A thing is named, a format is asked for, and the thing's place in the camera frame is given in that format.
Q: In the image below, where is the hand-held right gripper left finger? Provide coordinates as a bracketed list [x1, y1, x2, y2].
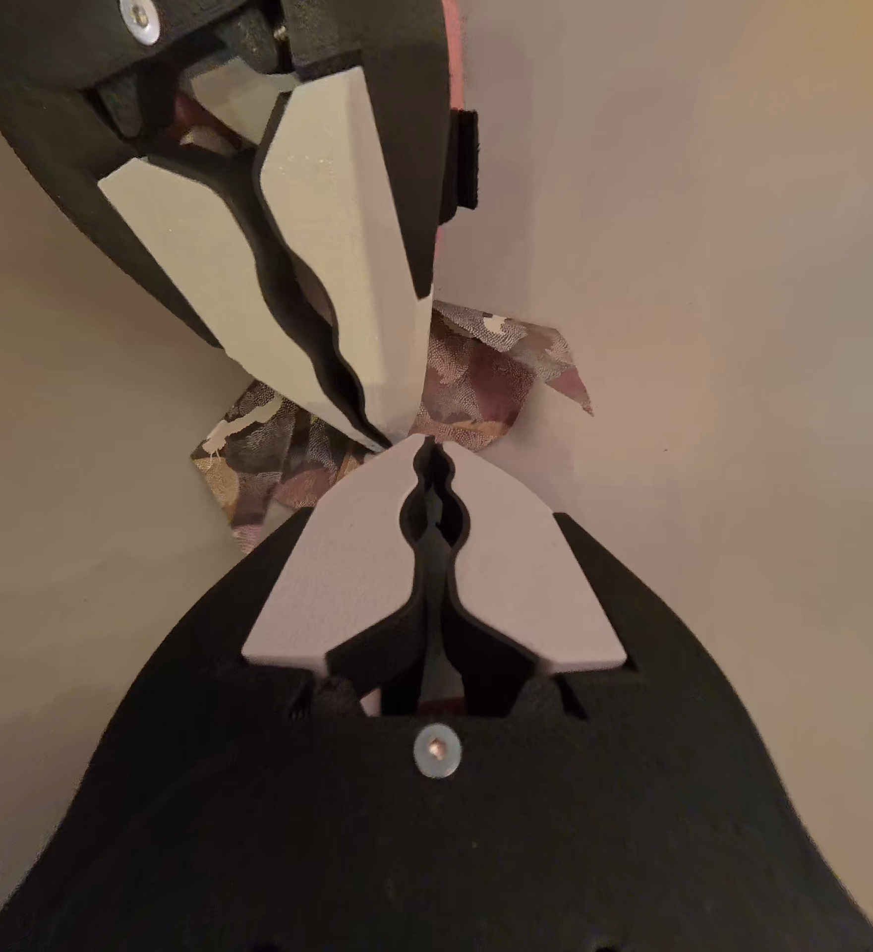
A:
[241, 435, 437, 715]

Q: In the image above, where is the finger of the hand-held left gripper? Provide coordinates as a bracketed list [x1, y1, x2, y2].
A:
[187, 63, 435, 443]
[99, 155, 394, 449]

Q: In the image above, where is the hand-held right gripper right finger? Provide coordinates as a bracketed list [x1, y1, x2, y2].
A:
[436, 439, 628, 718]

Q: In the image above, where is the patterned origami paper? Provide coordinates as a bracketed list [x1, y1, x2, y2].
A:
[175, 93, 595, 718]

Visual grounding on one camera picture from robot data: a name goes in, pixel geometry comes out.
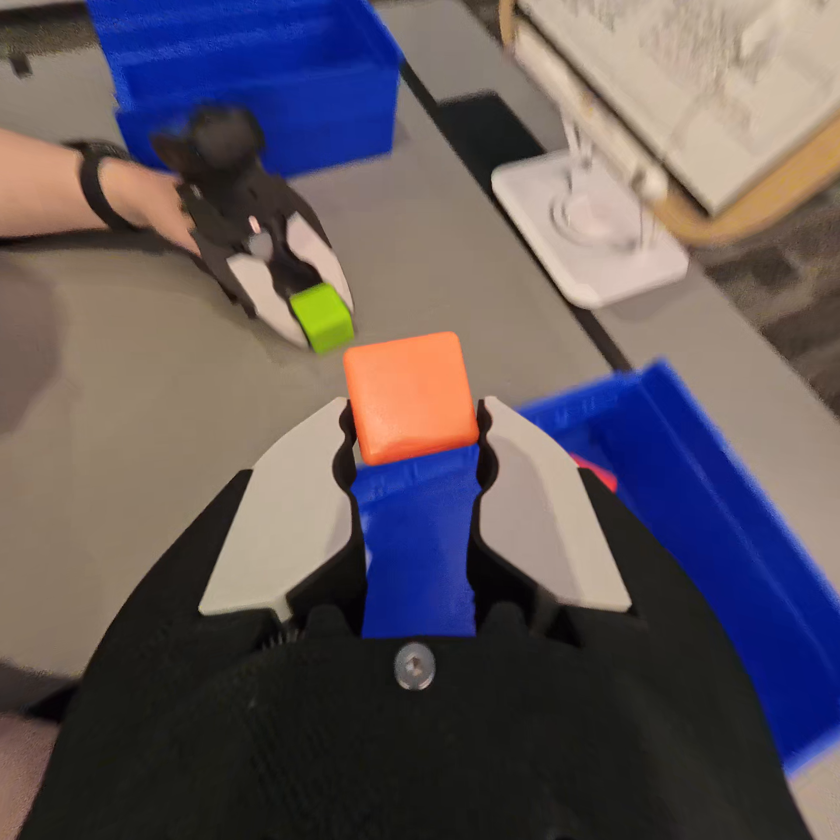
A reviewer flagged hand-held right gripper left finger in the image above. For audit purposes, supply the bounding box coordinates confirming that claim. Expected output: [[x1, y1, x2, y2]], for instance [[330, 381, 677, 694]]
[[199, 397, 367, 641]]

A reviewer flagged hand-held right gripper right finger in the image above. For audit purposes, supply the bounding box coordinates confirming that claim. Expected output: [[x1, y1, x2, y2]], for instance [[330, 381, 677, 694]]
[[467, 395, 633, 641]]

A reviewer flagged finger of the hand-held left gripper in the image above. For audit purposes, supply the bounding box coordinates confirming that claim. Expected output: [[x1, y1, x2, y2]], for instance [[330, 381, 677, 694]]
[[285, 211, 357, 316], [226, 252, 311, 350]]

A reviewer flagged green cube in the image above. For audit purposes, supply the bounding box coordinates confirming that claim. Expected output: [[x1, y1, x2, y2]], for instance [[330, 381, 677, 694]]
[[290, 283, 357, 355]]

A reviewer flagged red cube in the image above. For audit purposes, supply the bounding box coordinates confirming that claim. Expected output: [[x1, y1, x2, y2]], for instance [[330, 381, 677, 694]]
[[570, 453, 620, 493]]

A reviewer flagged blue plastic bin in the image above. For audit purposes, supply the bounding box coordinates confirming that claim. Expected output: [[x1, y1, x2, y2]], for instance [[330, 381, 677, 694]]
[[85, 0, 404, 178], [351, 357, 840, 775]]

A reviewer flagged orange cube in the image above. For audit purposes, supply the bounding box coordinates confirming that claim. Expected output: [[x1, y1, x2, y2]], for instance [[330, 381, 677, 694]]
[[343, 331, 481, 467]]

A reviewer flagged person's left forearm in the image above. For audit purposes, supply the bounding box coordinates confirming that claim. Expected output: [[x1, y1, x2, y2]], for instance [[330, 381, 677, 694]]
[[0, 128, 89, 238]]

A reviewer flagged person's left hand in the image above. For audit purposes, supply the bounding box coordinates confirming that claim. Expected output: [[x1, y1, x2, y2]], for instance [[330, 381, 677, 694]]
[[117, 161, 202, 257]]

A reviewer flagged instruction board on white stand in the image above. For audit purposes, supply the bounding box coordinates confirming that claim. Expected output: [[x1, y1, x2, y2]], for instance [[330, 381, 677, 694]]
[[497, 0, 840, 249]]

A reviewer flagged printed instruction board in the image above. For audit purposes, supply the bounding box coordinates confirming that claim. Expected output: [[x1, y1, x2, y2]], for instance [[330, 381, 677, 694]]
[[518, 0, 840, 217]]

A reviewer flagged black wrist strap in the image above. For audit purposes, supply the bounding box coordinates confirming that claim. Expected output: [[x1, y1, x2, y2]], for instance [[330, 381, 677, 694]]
--
WHAT THE TASK REQUIRES:
Retype the data word for word, please, and keep the images out.

SOLVED PROBLEM:
A thing is named, a format is asked for, and the thing's place in the camera frame is given in that format.
Q: In the image below, where is the hand-held right gripper left finger? Provide coordinates as a bracketed list [x1, y1, x2, y2].
A:
[241, 435, 437, 715]

Q: In the image above, where is the finger of the hand-held left gripper? Provide coordinates as a bracketed list [x1, y1, x2, y2].
A:
[187, 63, 435, 443]
[99, 155, 394, 449]

Q: In the image above, where is the hand-held right gripper right finger? Provide coordinates as a bracketed list [x1, y1, x2, y2].
A:
[436, 439, 628, 718]

Q: In the image above, where is the patterned origami paper? Provide coordinates as a bracketed list [x1, y1, x2, y2].
A:
[175, 93, 595, 718]

Visual grounding on one camera picture from robot data: a name goes in, pixel geometry comes out.
A reviewer flagged hand-held right gripper left finger in the image above. For audit purposes, supply the bounding box coordinates confirming that claim. Expected output: [[x1, y1, x2, y2]], for instance [[330, 381, 677, 694]]
[[199, 397, 367, 641]]

A reviewer flagged hand-held right gripper right finger in the image above. For audit purposes, supply the bounding box coordinates confirming that claim. Expected output: [[x1, y1, x2, y2]], for instance [[330, 381, 677, 694]]
[[467, 395, 633, 641]]

A reviewer flagged finger of the hand-held left gripper in the image above. For audit purposes, supply the bounding box coordinates confirming that claim. Expected output: [[x1, y1, x2, y2]], for instance [[330, 381, 677, 694]]
[[285, 211, 357, 316], [226, 252, 311, 350]]

A reviewer flagged green cube in the image above. For audit purposes, supply the bounding box coordinates confirming that claim. Expected output: [[x1, y1, x2, y2]], for instance [[330, 381, 677, 694]]
[[290, 283, 357, 355]]

A reviewer flagged red cube in the image above. For audit purposes, supply the bounding box coordinates confirming that claim. Expected output: [[x1, y1, x2, y2]], for instance [[330, 381, 677, 694]]
[[570, 453, 620, 493]]

A reviewer flagged blue plastic bin in the image above. For audit purposes, supply the bounding box coordinates confirming that claim. Expected output: [[x1, y1, x2, y2]], for instance [[330, 381, 677, 694]]
[[85, 0, 404, 178], [351, 357, 840, 775]]

A reviewer flagged orange cube in the image above. For audit purposes, supply the bounding box coordinates confirming that claim. Expected output: [[x1, y1, x2, y2]], for instance [[330, 381, 677, 694]]
[[343, 331, 481, 467]]

A reviewer flagged person's left forearm in the image above. For audit purposes, supply the bounding box coordinates confirming that claim. Expected output: [[x1, y1, x2, y2]], for instance [[330, 381, 677, 694]]
[[0, 128, 89, 238]]

A reviewer flagged person's left hand in the image above. For audit purposes, supply the bounding box coordinates confirming that claim. Expected output: [[x1, y1, x2, y2]], for instance [[330, 381, 677, 694]]
[[117, 161, 202, 257]]

A reviewer flagged instruction board on white stand in the image above. For audit purposes, supply the bounding box coordinates confirming that claim. Expected output: [[x1, y1, x2, y2]], for instance [[330, 381, 677, 694]]
[[497, 0, 840, 249]]

A reviewer flagged printed instruction board in the image above. For audit purposes, supply the bounding box coordinates confirming that claim. Expected output: [[x1, y1, x2, y2]], for instance [[330, 381, 677, 694]]
[[518, 0, 840, 217]]

A reviewer flagged black wrist strap in the image above. For audit purposes, supply the bounding box coordinates confirming that claim. Expected output: [[x1, y1, x2, y2]], for instance [[330, 381, 677, 694]]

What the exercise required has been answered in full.